Israeli musician (born 1962)

Yuval Banai (יובל בנאי; born 9 June 1962) is an Israeli musician, best known as the lead singer of the influential Israeli pop rock band Mashina.

==Career==
Banai served in the Artillery Corps of the Israel Defense Forces during the 1982 Lebanon War. While in the military, he met guitarist Shlomi Bracha, with whom he formed a band. The two went in different directions after their military service ended, with Banai forming the band Shlom Ha-Tzibur ("Public Safety"). In 1984, he and Braha decided to form a new band, which they called Mashina. They released their debut album in 1985. Over the next decade, Mashina released several successful albums.

In May 1995 the group disbanded after a series of four farewell shows. Banai went on to release several solo albums: "Yuval Banai" (1997), "Rashi Dub" (1999) (produced by bass player Yossi Fine), and "Nish'ar BaMakom" ("Staying Put") (2001). Mashina reformed in 2003, and in 2005 they released an album entitled "Futuristic Romance" ("romantica atidanit"). In 2008, Banai released another solo album, "Me'ever Le'harim" ("Over the Mountains"), produced by alt-folk singer Allan Moon.

Banai has also worked as an actor, appearing in Yaky Yosha's Summertime Blues and in the movie Nadia in the 1980s, as well as in the TV series Chunt Lee (2002). Recently Banai has returned to TV, this time as a Mentor on the Israeli edition of The Voice.

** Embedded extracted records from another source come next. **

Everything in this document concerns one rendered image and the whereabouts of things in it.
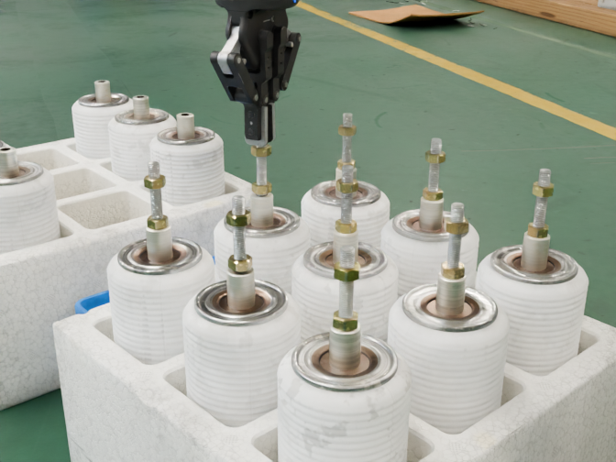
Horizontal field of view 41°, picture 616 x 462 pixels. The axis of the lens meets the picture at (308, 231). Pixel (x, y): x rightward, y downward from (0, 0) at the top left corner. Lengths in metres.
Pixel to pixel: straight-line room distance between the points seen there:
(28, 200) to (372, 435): 0.54
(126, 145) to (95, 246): 0.22
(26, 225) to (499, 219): 0.86
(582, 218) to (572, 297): 0.84
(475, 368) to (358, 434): 0.12
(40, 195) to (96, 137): 0.31
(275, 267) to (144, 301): 0.14
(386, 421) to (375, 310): 0.17
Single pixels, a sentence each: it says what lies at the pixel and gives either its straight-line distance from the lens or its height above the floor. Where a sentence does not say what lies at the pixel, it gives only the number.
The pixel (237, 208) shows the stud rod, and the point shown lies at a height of 0.33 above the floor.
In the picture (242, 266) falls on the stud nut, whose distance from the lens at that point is 0.65.
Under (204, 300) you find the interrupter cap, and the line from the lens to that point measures 0.67.
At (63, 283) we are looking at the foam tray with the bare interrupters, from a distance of 0.99.
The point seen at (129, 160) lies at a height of 0.20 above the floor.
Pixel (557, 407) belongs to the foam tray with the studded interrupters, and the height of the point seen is 0.17.
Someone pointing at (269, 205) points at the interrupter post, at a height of 0.27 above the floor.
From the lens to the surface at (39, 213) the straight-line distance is 0.99.
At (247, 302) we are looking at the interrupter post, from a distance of 0.66.
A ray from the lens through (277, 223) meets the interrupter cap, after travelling 0.82.
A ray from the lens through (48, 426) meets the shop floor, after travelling 0.99.
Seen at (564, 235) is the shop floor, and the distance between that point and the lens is 1.49.
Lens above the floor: 0.57
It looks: 23 degrees down
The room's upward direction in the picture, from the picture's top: straight up
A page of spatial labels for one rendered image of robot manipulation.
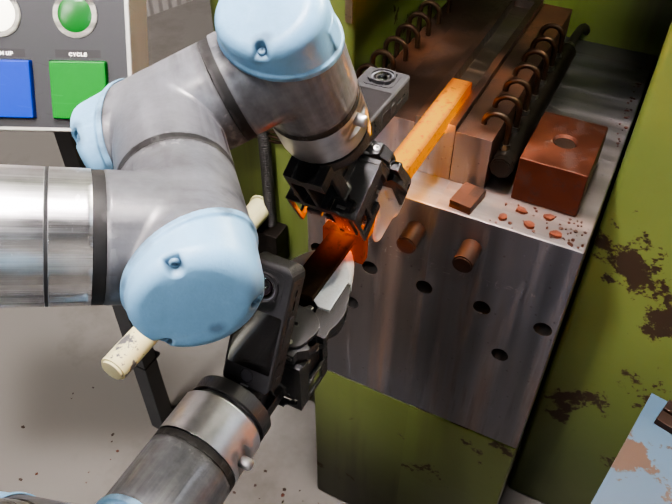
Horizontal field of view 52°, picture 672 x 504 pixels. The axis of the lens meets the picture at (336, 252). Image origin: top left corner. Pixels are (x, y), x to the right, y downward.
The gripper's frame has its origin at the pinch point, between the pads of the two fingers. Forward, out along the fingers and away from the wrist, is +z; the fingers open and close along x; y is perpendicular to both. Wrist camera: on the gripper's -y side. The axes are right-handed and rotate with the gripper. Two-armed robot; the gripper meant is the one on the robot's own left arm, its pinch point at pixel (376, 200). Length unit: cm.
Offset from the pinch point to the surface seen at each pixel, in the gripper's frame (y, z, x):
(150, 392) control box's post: 34, 77, -56
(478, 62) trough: -31.7, 19.4, -0.7
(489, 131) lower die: -16.9, 10.5, 6.5
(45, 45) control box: -5.2, -3.3, -49.1
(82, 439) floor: 51, 86, -72
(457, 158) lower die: -13.3, 12.9, 3.5
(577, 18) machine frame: -55, 36, 8
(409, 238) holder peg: -1.4, 14.3, 1.4

His most recent musical project is titled "Mobius Trip", an electronic music project which consists of new songs as well as electronic remixes of existing work.

Aside from his musical career, Yuval Banai served as coach and mentor (alongside his teammate, Shlomi Braha) on television show, The Voice Israel in the second season.

==Personal life==
Yuval was born in Tel Aviv, Israel, to Ilana and Yossi Banai. He was one of the more prominent members of the Banai family, which includes many noted entertainers , among them Yuval Banai's uncles Gavri Banai, Ya'akov Banai and Chaim Banai (actors) and Yitzhak Banai (judge); his cousins Ehud Banai, Uri Banai, Meir Banai, and Eviatar Banai, all of whom have found success as musicians, and Orna Banai, an actress and comedian.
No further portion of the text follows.